4. The electrolyte according to claim 1, wherein, The mass fraction of the benzenesulfonyl isocyanate compound in the electrolyte is 0.05% to 2%.
5. The electrolyte according to any one of claims 1-4, wherein, The carboxylic acid ester includes at least one of ethyl acetate, ethyl propionate, methyl acetate, and methyl propionate.
6. The electrolyte according to any one of claims 1-4, wherein, The mass fraction of the carboxylic acid ester in the electrolyte is 20% to 60%.
7. The electrolyte according to any one of claims 1-4, wherein, The solvent includes carbonates, which include at least one of ethyl methyl carbonate, ethylene carbonate, propylene carbonate, and dimethyl carbonate.
8. The electrolyte according to any one of claims 1-4, wherein, The solvent comprises carbonate, wherein the carbonate has a mass fraction of 37.5% to 62.5%.

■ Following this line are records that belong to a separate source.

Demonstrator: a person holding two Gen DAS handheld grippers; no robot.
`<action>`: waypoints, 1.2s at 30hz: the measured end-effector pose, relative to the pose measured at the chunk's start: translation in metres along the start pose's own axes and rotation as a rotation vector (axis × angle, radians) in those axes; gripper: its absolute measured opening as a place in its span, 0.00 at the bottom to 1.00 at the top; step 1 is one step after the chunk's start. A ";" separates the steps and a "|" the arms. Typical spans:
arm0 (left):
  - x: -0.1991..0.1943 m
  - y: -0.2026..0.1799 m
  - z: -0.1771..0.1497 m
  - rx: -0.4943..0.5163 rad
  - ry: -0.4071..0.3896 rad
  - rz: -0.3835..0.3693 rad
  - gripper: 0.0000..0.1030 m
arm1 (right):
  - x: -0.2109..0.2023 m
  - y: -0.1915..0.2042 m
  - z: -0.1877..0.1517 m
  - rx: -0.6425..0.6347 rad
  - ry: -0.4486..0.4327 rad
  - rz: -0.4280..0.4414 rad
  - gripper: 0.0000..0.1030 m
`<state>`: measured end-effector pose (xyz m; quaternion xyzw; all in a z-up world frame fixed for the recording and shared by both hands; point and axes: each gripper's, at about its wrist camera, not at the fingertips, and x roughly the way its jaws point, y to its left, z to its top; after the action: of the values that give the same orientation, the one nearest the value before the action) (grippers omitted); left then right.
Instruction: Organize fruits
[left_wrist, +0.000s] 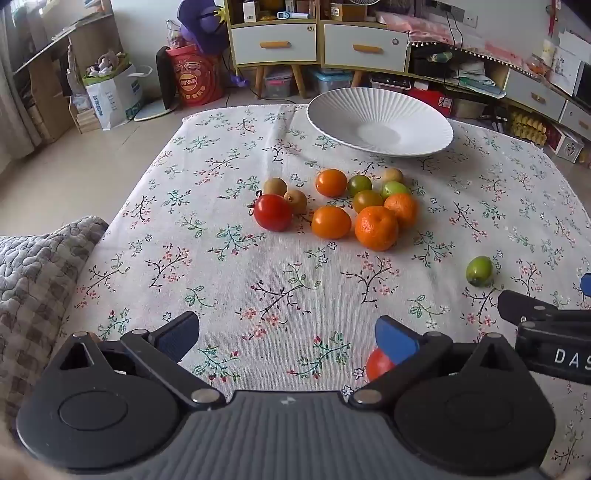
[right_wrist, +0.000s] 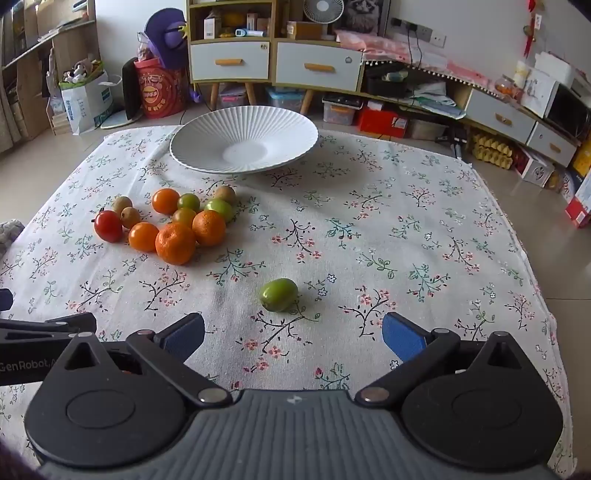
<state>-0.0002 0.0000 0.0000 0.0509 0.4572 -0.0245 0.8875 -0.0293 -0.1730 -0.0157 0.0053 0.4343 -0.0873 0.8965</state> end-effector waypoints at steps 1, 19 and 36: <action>0.000 0.000 0.000 -0.002 0.001 -0.001 0.96 | 0.000 0.001 0.000 -0.006 0.004 -0.003 0.99; -0.002 0.001 0.001 -0.001 -0.011 0.003 0.96 | -0.001 0.006 0.000 -0.002 0.003 0.013 1.00; -0.002 0.001 0.002 -0.001 -0.013 0.002 0.96 | -0.002 0.007 -0.001 -0.003 0.001 0.014 0.99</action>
<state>0.0001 0.0012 0.0028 0.0506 0.4514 -0.0236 0.8906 -0.0299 -0.1656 -0.0150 0.0069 0.4350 -0.0805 0.8968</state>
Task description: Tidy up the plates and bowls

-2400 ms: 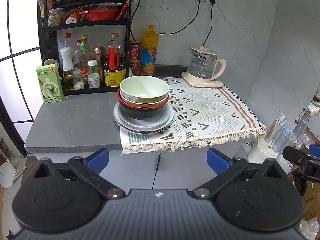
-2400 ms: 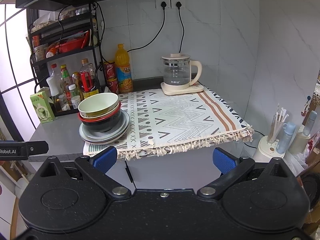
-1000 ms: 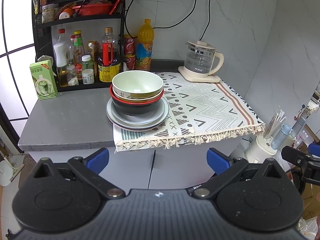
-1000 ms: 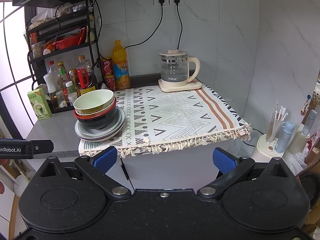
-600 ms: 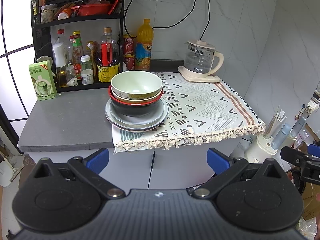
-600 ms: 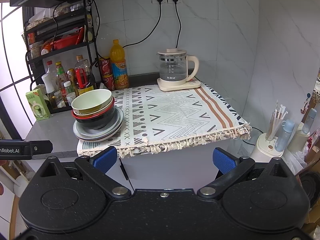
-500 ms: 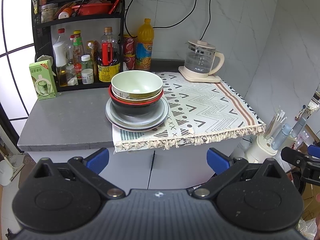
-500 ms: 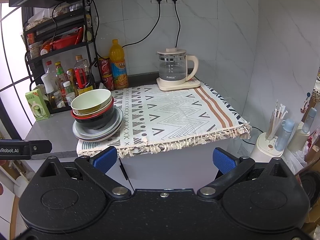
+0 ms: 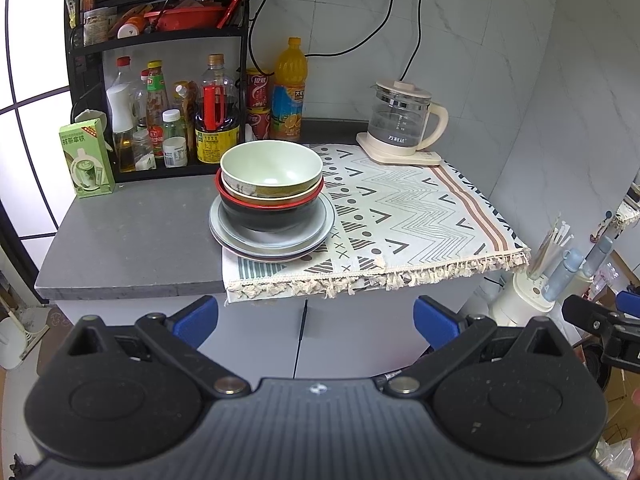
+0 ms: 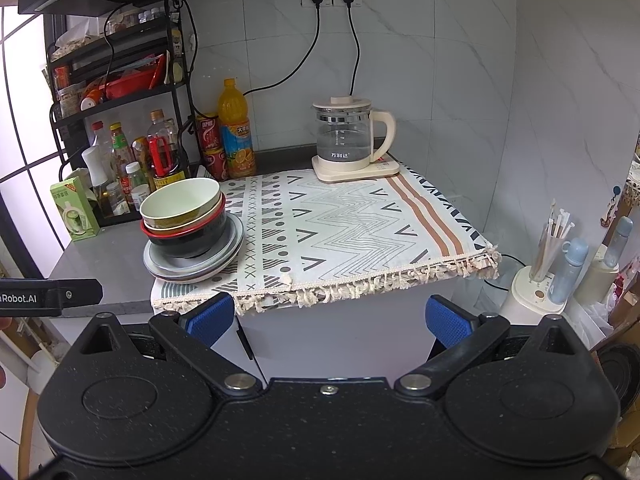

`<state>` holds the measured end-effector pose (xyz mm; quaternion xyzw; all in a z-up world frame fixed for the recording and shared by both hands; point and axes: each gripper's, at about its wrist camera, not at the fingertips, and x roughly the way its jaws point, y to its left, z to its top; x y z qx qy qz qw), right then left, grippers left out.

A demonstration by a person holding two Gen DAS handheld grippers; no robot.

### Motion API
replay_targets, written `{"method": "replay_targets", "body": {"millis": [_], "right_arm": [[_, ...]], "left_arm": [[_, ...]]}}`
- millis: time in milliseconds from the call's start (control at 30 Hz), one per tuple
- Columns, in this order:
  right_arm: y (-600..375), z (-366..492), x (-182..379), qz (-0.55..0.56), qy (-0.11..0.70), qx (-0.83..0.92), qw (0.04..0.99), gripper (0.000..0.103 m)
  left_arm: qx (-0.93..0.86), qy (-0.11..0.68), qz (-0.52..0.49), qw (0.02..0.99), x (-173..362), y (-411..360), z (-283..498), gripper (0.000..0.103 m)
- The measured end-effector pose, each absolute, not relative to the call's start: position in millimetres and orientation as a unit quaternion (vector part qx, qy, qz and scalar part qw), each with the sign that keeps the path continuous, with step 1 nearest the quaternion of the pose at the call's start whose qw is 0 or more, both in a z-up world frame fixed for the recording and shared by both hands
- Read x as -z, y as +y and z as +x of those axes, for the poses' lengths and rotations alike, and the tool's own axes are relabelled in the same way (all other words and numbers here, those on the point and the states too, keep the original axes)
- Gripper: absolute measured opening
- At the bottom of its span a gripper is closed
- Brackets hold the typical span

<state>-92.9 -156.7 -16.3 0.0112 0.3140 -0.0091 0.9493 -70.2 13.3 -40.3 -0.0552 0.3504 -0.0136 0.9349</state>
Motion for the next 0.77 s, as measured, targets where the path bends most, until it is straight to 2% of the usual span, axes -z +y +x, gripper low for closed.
{"method": "replay_targets", "body": {"millis": [767], "right_arm": [[-164.3, -89.4, 18.8, 0.015, 0.326, 0.003, 0.945, 0.103]], "left_arm": [[0.007, 0.357, -0.056, 0.932, 35.8, 3.0, -76.7, 0.103]]}}
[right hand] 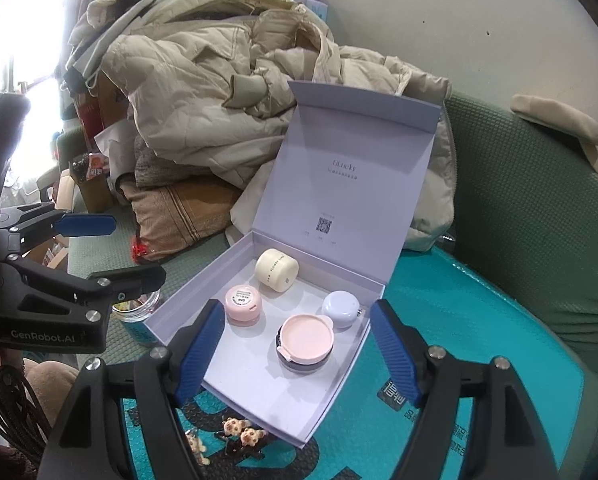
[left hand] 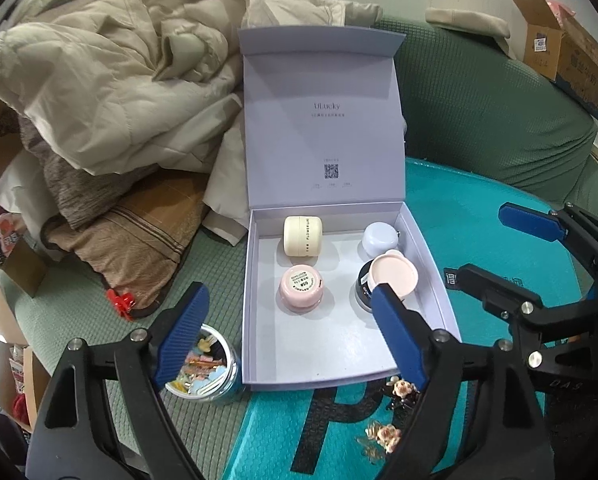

9. The electrolyte according to any one of claims 1-4, wherein, The electrolyte includes lithium salts, which include electrolyte lithium salts and additive lithium salts.
10. The electrolyte according to claim 9, wherein, The electrolyte lithium salt includes lithium hexafluorophosphate, and the mass fraction of the electrolyte lithium salt in the electrolyte is 8% to 13%.
11. The electrolyte according to claim 9, wherein, The additive lithium salt includes at least one of lithium bis(fluorosulfonyl)imide, lithium tetrafluoroborate, lithium difluorophosphate, lithium difluorooxalate borate, lithium dioxalate borate, lithium difluorodioxalate phosphate, and lithium tetrafluorooxalate phosphate, and the mass fraction of the additive lithium salt in the electrolyte is 1% to 5%.
12. The electrolyte according to any one of claims 1-4, wherein, The additive includes vinylene carbonate, and the mass fraction of the vinylene carbonate in the electrolyte is 0.5% to 5%.
13. The electrolyte according to any one of claims 1-4, wherein, The additive includes vinyl sulfate, and the mass fraction of the vinyl sulfate in the electrolyte is 0.05% to 2%.
14. A lithium-ion battery, comprising: Electrolyte, wherein the electrolyte is the electrolyte according to any one of claims 1-13; The positive electrode sheet, wherein the positive active material in the positive electrode sheet includes lithium iron phosphate.